Reconsidering the Ontological Foundations of International Energy Affairs: Realist Geopolitics, Market Liberalism and a Politico-Economic Alternative
Stoddard, Edward. “Reconsidering the Ontological Foundations of International Energy Affairs: Realist Geopolitics, Market Liberalism and a Politico-Economic Alternative.” European Security 22, no. 4 (2013): 437-463.

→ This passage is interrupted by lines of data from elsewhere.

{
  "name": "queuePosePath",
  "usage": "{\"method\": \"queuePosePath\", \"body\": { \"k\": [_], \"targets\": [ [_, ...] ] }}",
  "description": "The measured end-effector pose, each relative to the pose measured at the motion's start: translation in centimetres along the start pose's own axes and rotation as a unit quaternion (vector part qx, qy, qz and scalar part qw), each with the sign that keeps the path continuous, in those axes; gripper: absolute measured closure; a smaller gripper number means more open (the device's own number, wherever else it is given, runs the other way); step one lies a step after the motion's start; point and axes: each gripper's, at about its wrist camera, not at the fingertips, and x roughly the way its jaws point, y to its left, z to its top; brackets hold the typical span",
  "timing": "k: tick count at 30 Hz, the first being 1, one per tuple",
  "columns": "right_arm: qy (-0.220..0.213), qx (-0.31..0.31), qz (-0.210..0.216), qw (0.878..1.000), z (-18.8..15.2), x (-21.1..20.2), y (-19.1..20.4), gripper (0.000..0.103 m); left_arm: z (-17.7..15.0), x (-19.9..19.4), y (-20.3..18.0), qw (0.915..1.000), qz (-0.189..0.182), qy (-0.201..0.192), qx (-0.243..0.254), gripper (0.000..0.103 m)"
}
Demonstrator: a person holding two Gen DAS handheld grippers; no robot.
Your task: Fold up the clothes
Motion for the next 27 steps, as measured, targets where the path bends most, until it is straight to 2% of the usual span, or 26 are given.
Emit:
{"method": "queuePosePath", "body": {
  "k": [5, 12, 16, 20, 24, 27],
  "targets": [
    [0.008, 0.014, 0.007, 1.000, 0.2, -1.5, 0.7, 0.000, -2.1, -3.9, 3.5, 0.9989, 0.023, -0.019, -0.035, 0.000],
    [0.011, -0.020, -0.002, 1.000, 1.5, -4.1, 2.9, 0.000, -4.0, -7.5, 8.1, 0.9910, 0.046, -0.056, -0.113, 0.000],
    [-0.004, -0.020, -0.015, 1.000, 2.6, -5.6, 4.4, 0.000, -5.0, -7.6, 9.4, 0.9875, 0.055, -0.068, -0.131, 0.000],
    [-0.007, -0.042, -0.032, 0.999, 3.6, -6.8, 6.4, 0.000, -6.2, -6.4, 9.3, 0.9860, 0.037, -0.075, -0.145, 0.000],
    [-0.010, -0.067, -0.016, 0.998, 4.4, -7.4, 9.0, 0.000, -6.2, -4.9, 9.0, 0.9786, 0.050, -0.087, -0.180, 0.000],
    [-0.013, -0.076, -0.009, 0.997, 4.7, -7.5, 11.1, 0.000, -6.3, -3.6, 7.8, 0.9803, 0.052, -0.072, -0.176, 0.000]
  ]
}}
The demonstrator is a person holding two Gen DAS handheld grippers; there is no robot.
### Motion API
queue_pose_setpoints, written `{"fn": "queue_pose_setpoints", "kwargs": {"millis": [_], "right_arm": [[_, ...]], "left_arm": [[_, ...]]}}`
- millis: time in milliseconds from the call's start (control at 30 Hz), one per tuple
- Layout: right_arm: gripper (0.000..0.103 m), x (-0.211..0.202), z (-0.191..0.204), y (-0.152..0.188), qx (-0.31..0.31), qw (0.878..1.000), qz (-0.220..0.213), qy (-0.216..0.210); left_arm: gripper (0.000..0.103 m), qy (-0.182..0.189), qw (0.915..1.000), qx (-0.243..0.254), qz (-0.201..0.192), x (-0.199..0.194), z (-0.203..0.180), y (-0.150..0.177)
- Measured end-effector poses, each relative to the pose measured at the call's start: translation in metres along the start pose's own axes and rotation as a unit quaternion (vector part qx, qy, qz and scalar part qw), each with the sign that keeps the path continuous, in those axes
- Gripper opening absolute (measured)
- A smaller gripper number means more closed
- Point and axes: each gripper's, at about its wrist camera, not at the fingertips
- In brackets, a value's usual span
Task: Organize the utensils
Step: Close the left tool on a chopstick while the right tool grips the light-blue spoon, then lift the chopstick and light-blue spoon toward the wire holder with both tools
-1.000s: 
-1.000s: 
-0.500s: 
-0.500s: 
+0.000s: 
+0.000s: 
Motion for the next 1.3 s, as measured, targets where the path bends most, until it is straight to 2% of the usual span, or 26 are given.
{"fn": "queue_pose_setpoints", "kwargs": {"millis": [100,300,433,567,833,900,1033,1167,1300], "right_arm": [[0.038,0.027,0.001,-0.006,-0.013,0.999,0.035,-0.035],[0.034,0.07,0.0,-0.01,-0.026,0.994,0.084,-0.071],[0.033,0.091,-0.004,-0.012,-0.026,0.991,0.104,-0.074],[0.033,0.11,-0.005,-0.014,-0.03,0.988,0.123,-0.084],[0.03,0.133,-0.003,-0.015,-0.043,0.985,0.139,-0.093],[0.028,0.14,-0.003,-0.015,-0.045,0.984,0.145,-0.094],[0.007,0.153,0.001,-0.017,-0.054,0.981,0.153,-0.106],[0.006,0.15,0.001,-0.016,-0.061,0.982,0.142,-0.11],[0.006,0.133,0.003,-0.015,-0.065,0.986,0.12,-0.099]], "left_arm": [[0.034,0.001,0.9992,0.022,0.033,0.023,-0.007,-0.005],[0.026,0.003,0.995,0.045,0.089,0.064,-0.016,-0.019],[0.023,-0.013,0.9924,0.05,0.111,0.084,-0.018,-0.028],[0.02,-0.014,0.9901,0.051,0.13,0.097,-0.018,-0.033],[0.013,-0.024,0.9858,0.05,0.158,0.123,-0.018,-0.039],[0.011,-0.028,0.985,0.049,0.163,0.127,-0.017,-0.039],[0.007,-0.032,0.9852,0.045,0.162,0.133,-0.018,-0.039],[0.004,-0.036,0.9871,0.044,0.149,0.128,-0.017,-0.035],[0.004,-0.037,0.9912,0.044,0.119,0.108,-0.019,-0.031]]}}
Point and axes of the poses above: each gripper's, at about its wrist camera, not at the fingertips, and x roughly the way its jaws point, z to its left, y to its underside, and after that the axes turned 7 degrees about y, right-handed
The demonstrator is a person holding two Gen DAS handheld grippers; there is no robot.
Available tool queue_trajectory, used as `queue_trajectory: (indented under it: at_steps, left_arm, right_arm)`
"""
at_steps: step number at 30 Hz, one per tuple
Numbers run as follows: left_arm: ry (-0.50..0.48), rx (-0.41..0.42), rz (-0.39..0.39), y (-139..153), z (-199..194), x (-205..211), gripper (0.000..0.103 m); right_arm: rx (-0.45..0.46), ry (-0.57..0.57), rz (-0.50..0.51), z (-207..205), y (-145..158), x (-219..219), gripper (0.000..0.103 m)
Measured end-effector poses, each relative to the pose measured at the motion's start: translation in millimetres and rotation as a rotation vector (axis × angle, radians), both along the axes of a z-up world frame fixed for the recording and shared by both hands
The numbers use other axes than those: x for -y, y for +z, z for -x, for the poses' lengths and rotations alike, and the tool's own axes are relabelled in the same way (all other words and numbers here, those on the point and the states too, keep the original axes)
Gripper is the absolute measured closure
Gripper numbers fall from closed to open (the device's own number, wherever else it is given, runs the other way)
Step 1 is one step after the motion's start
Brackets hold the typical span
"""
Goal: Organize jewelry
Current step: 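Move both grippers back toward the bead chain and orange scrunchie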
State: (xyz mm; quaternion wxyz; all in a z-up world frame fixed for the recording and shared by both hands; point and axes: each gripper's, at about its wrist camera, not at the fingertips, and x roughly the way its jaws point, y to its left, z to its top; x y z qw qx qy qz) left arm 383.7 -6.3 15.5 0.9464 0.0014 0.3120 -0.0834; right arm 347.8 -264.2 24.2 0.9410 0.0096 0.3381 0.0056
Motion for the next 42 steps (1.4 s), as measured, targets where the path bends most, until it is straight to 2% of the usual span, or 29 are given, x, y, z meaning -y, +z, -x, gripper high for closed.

Accounts of international energy affairs often present a divergence between geopolitical/realist and liberal market-based approaches. This article suggests that this state of affairs reflects the (often implicit) legacies of realist and rationalist international thought in the study of energy affairs and the corresponding political and economic ontological hierarchies of analytical frameworks employed in different accounts of energy politics. Consequently, this article recommends a greater explicit attention to scientific ontological foundations in studies of energy relations and, in line with the calls of Keating et al. and Strange, suggests an approach based in the literature on I/GPE, which merges political and economic ontological axioms, as most apposite for the study of energy affairs. Building on this framework, and giving particular examples from the context of Eurasian energy politics, this article then outlines a number of politico-economic heuristic models (structural diversity, territorial non-coincidence, milieu-shaping and market-authority bargains) that are particularly useful concepts in helping to explain the intricate interactions of international energy relations.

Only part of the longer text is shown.